List, from the lines below, each one with "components" in it.

=== Section Start ===

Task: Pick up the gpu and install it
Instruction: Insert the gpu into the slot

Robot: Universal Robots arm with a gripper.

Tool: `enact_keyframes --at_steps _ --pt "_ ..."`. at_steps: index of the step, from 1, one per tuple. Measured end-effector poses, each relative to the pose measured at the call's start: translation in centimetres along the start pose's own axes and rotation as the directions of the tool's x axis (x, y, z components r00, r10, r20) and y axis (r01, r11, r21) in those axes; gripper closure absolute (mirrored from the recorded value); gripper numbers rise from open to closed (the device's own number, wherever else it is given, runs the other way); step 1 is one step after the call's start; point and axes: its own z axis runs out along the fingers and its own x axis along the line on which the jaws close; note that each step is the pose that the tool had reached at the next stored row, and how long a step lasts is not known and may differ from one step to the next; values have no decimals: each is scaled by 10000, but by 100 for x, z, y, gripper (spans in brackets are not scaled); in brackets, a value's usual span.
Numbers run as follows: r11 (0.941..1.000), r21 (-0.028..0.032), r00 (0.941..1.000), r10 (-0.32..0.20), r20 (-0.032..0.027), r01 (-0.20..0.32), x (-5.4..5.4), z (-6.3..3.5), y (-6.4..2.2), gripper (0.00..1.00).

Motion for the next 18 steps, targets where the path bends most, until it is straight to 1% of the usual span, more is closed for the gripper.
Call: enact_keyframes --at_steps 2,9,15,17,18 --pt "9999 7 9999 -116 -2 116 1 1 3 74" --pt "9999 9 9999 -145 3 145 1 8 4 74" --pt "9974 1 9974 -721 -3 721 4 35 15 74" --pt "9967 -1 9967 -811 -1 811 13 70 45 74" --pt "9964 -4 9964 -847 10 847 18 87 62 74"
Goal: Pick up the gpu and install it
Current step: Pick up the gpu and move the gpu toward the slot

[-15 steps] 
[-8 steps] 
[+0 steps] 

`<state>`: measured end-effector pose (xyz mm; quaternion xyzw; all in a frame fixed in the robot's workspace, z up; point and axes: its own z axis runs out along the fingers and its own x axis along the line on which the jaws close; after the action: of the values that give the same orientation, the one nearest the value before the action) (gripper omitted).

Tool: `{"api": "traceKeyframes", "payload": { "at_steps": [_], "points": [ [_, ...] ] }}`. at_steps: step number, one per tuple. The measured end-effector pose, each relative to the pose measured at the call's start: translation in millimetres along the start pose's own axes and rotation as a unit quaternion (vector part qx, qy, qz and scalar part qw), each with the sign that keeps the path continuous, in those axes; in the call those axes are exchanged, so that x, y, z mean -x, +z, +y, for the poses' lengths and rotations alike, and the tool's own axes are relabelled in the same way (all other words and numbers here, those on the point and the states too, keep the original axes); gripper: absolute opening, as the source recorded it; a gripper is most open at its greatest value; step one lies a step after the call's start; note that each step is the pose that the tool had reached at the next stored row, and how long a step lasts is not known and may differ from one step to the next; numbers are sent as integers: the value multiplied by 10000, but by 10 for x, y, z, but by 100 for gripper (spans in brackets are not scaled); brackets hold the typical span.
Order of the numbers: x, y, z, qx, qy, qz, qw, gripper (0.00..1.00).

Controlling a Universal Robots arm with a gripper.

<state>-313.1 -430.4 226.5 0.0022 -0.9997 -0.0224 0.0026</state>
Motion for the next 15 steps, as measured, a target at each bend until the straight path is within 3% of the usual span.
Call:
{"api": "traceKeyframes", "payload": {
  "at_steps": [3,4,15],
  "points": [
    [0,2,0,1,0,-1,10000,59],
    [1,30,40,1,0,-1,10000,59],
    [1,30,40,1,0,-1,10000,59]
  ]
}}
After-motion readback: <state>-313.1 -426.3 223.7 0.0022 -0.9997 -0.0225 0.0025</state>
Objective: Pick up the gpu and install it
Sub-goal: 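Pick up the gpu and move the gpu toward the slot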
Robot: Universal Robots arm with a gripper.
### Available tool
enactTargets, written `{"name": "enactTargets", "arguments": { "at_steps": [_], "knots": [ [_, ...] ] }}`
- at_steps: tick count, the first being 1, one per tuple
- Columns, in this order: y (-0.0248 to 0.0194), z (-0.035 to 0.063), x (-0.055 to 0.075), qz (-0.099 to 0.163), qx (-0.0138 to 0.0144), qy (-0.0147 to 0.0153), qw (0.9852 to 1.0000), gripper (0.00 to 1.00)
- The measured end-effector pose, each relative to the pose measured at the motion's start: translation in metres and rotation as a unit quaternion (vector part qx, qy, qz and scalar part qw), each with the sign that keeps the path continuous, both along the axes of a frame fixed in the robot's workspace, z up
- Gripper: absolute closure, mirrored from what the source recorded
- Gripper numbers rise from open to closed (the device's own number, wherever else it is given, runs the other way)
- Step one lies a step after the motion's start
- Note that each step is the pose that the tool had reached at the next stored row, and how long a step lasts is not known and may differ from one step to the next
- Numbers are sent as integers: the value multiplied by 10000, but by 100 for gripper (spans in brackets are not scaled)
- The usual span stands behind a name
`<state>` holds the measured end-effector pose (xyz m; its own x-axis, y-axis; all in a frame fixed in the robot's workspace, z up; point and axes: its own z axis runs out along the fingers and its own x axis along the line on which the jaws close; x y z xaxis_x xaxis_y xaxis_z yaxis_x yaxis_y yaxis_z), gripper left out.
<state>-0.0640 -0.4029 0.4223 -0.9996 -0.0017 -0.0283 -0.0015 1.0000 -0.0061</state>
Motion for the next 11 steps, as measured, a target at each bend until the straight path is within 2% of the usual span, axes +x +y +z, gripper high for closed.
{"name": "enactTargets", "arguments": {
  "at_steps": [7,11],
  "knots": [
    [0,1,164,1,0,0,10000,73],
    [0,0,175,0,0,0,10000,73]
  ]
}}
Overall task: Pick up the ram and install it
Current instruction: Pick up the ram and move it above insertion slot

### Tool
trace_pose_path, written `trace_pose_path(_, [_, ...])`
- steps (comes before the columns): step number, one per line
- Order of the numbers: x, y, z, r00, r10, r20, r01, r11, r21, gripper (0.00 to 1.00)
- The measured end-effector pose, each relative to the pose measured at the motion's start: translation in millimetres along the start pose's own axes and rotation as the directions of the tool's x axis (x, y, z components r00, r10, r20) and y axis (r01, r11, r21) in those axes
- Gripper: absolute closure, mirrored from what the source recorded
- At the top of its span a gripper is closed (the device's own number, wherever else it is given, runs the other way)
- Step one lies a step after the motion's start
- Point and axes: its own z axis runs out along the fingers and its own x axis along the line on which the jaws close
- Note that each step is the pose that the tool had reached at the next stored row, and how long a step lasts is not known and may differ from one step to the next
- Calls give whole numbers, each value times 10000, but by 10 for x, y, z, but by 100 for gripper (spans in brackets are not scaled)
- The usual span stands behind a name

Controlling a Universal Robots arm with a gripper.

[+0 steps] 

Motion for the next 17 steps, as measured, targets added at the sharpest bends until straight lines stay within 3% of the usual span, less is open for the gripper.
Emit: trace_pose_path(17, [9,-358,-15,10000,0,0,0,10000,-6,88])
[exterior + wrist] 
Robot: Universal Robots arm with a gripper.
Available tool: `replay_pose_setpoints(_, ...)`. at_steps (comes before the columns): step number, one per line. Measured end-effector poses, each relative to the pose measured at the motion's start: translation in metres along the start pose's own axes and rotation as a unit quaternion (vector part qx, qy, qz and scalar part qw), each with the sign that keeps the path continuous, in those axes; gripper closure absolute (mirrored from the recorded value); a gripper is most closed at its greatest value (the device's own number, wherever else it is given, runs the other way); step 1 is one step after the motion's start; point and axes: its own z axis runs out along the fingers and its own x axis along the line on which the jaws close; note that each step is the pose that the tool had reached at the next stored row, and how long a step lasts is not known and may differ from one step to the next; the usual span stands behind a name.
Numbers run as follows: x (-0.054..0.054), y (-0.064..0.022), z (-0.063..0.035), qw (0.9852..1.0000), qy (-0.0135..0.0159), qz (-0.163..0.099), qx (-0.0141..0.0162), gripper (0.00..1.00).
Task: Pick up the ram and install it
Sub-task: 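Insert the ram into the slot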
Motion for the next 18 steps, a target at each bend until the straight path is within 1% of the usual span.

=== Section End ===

• Written reply:
Tool: `enact_keyframes --at_steps _ --pt "_ ..."`. at_steps: index of the step, from 1, one per tuple. Measured end-effector poses, each relative to the pose measured at the call's start: translation in centimetres along the start pose's own axes and rotation as the directions of the tool's x axis (x, y, z components r00, r10, r20) and y axis (r01, r11, r21) in those axes; gripper closure absolute (mirrored from the recorded value); gripper numbers rise from open to closed (the device's own number, wherever else it is given, runs the other way); step 1 is one step after the call's start; point and axes: its own z axis runs out along the fingers and its own x axis along the line on which the jaws close; note that each step is the pose that the tool had reached at the next stored row, and how long a step lasts is not known and may differ from one step to the next; values have no decimals: each is scaled by 10000, but by 100 for x, z, y, gripper (spans in brackets are not scaled); in brackets, a value's usual span.
- The measured end-effector pose, each relative to the pose measured at the motion's start: translation in millimetres along the start pose's own axes and rotation as the directions of the tool's x axis (x, y, z components r00, r10, r20) and y axis (r01, r11, r21) in those axes

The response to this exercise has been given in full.